Given the current circumstances, said Roux, removing the VCF would jeopardise and undermine Namibia’s access to the high value markets. Roux is however of the opinion that exports to markets like the EU would not stop because of an over-supply in the domestic market.
“Namibia is a surplus producer of beef, which means that the country produces more than its local demand and as such is able to or dependent on exports.  Hence, the country would have an over-supply in the domestic market if it cannot export the surplus production,” he said.
Roux added: “Such a scenario could develop if the VCF is removed under the current circumstances.  In this case, Namibia would not be able to guarantee FMD-free productions areas and would thus not being eligible to export to markets like the EU.
Should Namibia, as a surplus producer of beef, lose its export markets it would create a situation of an over-supply in the domestic market (given production remains on the same level).”

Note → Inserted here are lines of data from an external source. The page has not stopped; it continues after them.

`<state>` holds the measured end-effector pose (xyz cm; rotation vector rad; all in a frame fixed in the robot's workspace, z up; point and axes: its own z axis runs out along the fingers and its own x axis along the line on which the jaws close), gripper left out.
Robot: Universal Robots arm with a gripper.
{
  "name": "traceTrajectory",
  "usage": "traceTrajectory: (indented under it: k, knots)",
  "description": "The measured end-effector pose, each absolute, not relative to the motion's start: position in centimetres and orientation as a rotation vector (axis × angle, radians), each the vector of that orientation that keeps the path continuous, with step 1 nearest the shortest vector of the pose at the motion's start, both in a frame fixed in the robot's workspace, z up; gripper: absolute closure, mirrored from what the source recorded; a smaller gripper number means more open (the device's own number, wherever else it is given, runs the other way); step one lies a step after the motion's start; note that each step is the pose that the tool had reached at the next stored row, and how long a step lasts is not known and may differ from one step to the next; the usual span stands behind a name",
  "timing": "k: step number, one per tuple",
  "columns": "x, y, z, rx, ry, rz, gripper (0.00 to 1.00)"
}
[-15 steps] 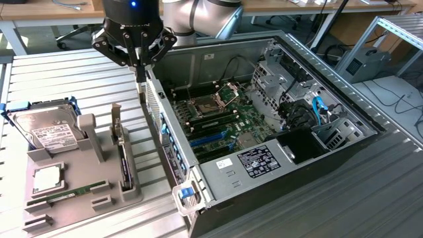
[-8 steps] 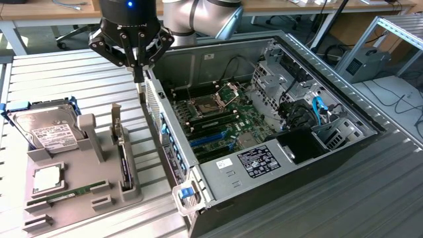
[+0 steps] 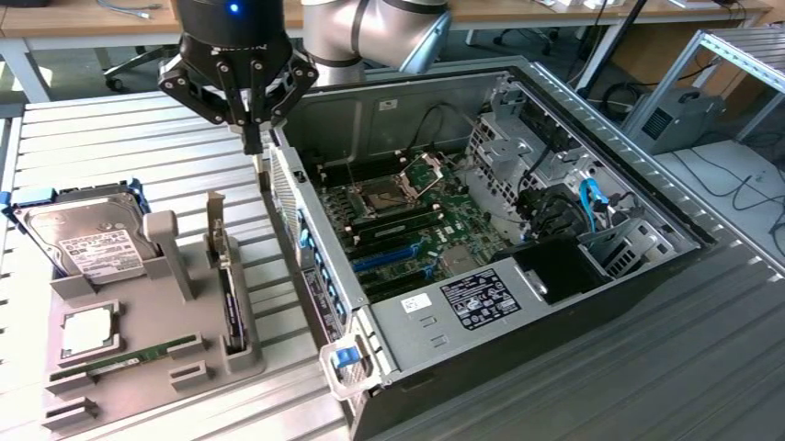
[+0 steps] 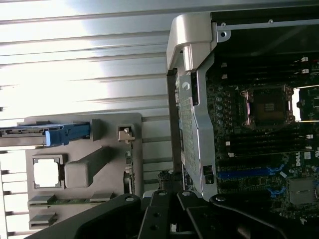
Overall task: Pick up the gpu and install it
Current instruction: 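Reach for the gpu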
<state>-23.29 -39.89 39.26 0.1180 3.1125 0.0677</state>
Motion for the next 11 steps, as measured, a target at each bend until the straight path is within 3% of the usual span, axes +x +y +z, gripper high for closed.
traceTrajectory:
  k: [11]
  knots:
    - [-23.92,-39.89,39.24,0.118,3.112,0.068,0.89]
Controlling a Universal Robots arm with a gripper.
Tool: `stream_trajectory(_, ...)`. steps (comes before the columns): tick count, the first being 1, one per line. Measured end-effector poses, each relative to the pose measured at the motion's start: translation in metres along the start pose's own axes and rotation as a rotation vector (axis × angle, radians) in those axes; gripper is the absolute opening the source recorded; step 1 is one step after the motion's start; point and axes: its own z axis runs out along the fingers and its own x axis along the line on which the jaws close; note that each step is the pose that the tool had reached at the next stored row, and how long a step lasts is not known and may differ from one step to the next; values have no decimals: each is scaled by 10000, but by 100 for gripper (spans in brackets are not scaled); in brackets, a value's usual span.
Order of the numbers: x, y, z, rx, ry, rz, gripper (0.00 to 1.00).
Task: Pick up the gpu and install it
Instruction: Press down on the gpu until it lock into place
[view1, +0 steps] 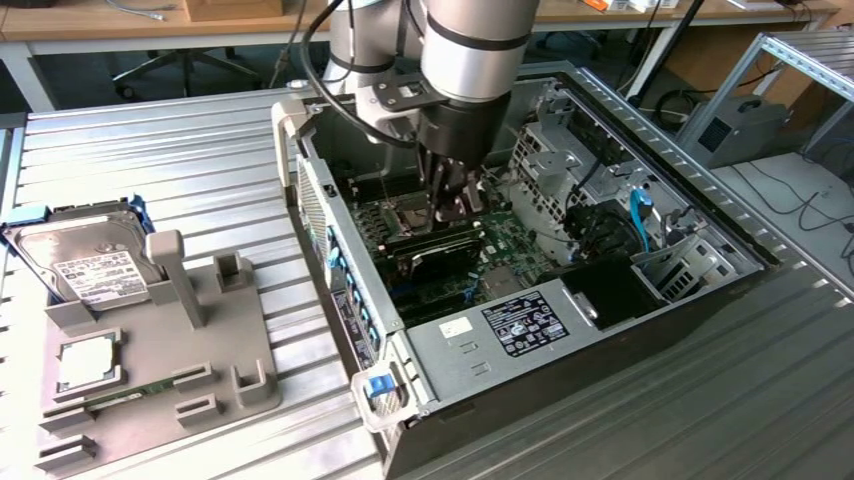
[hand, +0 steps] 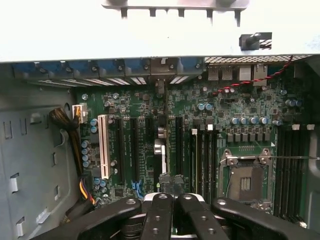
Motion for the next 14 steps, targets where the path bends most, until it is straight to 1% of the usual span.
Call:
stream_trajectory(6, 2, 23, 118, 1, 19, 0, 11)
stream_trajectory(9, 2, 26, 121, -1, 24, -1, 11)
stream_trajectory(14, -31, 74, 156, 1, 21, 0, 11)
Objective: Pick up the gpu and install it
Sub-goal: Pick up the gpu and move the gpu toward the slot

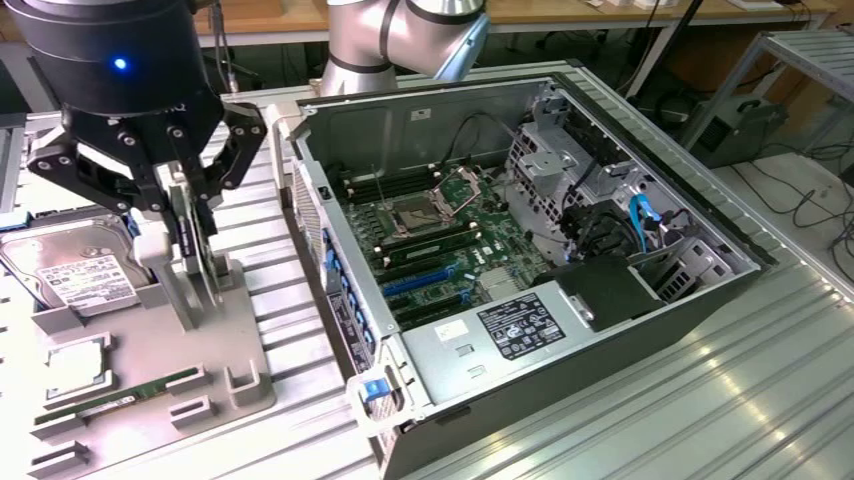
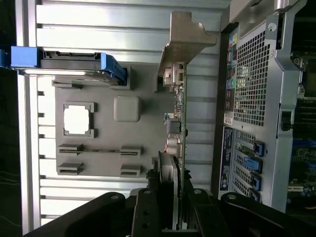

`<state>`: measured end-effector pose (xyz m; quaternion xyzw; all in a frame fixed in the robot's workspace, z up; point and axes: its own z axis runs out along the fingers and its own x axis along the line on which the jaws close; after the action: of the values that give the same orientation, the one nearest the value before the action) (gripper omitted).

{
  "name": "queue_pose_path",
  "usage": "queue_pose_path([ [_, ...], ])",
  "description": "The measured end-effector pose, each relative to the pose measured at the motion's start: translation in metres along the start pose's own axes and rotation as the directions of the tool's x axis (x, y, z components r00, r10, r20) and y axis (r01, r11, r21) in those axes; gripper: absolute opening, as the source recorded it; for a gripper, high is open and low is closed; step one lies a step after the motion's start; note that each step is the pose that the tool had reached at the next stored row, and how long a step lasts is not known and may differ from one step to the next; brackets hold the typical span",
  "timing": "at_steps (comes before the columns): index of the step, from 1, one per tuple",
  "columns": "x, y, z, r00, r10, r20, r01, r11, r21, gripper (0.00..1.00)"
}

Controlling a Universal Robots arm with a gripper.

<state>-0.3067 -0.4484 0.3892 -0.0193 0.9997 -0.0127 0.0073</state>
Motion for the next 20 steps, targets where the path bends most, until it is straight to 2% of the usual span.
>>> queue_pose_path([
  [6,0.0,-0.0003,-0.0118,1.0,0.0,-0.0001,0.0,1.0,0.0016,0.27],
  [11,0.0,-0.0005,-0.0205,1.0,0.0,-0.0003,0.0,1.0,0.0088,0.27],
  [20,0.0,-0.0009,-0.0341,1.0,0.0,-0.0007,0.0,0.9998,0.0175,0.27],
])
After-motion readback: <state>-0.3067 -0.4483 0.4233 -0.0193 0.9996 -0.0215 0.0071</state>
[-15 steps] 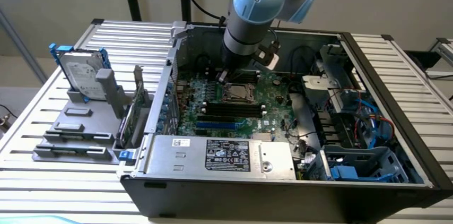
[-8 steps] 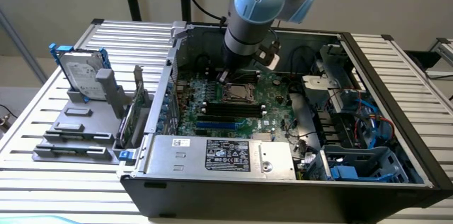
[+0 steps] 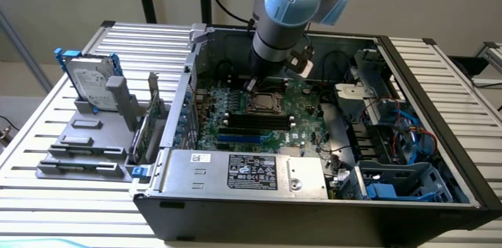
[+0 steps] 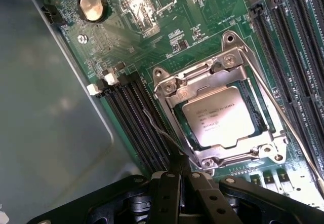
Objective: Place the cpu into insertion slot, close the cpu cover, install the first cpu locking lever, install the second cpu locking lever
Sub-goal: 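Install the first cpu locking lever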
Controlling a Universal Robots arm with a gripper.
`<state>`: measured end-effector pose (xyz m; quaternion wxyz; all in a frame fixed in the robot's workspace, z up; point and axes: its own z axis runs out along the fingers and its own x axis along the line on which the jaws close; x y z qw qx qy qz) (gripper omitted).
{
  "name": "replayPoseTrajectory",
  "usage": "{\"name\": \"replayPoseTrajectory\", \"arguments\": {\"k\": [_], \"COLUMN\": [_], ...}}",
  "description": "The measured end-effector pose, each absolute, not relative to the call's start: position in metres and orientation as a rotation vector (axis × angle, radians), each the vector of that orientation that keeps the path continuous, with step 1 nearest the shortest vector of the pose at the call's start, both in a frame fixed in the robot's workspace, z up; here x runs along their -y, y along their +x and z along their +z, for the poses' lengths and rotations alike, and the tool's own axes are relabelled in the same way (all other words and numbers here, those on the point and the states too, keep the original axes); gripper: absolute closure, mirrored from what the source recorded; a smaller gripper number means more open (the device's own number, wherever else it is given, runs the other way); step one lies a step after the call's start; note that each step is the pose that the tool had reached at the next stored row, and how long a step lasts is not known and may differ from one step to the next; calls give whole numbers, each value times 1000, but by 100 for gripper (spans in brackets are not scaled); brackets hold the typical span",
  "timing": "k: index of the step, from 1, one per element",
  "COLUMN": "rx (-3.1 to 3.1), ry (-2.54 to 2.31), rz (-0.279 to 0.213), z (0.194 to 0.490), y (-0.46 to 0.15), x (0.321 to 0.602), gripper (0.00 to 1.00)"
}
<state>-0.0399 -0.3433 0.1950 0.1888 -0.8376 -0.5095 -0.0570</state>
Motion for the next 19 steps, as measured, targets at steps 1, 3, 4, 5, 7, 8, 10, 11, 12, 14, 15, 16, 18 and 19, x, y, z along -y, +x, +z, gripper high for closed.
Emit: {"name": "replayPoseTrajectory", "arguments": {"k": [1,3,4,5,7,8,10,11,12,14,15,16,18,19], "rx": [1433,1434,1434,1435,1435,1436,1437,1437,1438,1439,1440,1440,1441,1441], "ry": [-2356,-2358,-2359,-2359,-2361,-2362,-2363,-2364,-2365,-2368,-2369,-2370,-2371,-2372], "rz": [-160,-158,-158,-157,-156,-155,-154,-153,-152,-150,-149,-148,-147,-146], "z": [195,195,194,194,194,194,194,194,194,194,193,193,193,193], "y": [-39,-36,-35,-34,-31,-30,-28,-27,-26,-24,-23,-22,-19,-18], "x": [343,343,343,343,342,342,342,342,342,342,342,342,342,342], "gripper": [89,89,89,89,89,89,89,89,89,89,89,89,89,89]}}
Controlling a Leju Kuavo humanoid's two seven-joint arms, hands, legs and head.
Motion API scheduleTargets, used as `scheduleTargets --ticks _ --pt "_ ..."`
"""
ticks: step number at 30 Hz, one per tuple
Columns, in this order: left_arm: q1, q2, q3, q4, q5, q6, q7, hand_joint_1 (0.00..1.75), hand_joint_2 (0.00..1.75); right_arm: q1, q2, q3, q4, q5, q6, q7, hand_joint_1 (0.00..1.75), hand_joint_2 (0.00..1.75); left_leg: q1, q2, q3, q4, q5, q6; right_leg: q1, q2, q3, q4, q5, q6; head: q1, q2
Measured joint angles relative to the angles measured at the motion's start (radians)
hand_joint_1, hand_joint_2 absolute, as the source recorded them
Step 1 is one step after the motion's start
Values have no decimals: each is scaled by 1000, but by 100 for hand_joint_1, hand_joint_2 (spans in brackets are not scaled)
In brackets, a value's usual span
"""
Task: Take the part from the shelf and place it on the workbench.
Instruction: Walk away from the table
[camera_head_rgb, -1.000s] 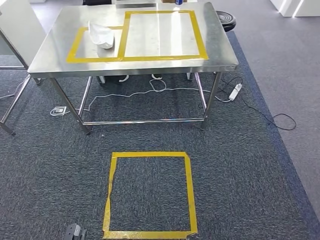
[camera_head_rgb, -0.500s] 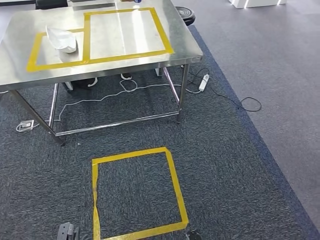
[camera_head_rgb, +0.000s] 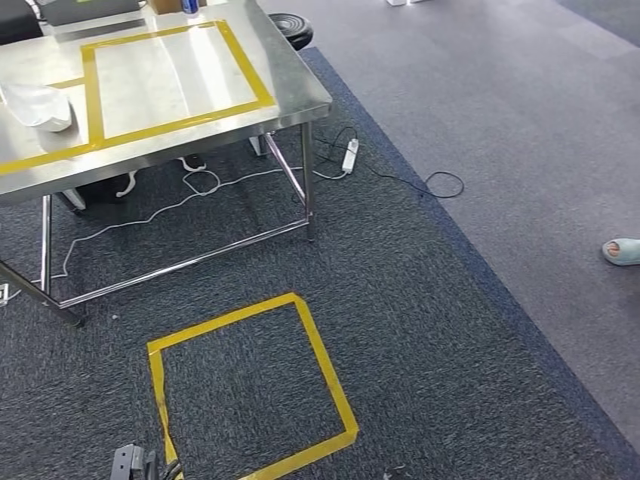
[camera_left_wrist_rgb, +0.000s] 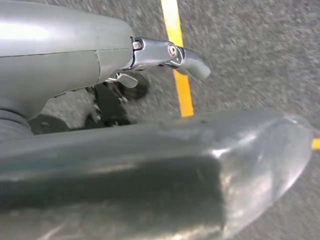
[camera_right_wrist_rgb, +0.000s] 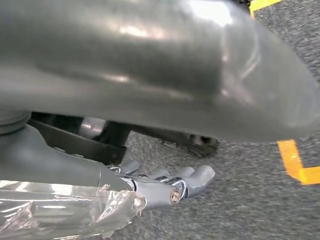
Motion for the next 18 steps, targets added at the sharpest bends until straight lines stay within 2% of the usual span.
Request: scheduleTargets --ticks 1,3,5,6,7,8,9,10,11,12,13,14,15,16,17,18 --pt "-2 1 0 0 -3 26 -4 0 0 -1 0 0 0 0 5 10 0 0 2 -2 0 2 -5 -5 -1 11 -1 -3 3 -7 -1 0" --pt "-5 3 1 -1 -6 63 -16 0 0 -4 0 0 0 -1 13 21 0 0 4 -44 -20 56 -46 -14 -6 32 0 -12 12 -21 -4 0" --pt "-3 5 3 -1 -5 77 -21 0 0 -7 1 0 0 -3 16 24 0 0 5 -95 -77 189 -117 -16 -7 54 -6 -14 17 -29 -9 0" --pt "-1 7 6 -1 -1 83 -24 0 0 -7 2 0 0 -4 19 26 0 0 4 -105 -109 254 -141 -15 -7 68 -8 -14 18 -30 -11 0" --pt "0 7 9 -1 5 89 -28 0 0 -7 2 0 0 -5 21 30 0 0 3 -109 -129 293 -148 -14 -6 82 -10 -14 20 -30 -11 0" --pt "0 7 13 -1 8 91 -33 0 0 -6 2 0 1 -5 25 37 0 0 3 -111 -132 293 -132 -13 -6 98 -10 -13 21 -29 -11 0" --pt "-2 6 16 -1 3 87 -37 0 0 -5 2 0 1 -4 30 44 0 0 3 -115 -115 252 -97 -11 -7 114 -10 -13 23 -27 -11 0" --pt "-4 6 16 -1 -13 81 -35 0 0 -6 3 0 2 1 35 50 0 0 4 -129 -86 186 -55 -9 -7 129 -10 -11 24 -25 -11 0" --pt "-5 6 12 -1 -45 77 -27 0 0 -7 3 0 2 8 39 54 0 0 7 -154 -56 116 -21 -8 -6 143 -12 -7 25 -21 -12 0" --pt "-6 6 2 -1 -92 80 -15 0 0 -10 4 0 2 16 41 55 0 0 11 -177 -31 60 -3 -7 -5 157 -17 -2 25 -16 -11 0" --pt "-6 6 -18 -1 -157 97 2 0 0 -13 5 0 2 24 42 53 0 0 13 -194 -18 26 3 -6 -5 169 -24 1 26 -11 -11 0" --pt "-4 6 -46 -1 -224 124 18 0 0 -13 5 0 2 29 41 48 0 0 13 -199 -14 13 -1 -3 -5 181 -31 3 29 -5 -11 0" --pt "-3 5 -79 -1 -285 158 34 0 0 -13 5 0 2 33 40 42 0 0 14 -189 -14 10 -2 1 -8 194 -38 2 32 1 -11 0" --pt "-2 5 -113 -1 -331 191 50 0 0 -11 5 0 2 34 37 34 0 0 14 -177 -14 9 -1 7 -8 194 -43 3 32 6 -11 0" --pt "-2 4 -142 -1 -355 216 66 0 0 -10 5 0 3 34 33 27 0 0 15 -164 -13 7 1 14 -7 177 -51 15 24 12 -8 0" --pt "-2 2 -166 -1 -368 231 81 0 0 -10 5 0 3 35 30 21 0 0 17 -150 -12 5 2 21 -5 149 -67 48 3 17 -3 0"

Given this scenario, he said, it will eventually result in price depressions that will negatively affect the financial position all cattle producers in the country.  “One can even go further with this scenario in that price depressions would in the long run also negatively affect the country’s production levels. Note, although I have only referred to beef per se, the scenario also includes live weaner exports,” he explained further.
Roux also indicated removing the VCF, which could lead to price depressions that could affect production levels, will result in a situation whereby farmers that have loans with Agribank and commercial banks would struggle to pay back their loans because of reduced income.
To ensure that the VCF is removed without having a negative impact on the entire domestic and international meat market, Roux said: “There are two scenarios at play here:  One is to move the VCF to the border between Namibia and Angola, with very strict veterinary controls; while the other is for Angola to obtain the same veterinary status as Namibia.”
“Given that the latter is highly unlikely in the foreseeable future, the only option currently is to move the VCF to the border between Namibia and Angola, and to introduce very strict veterinary controls.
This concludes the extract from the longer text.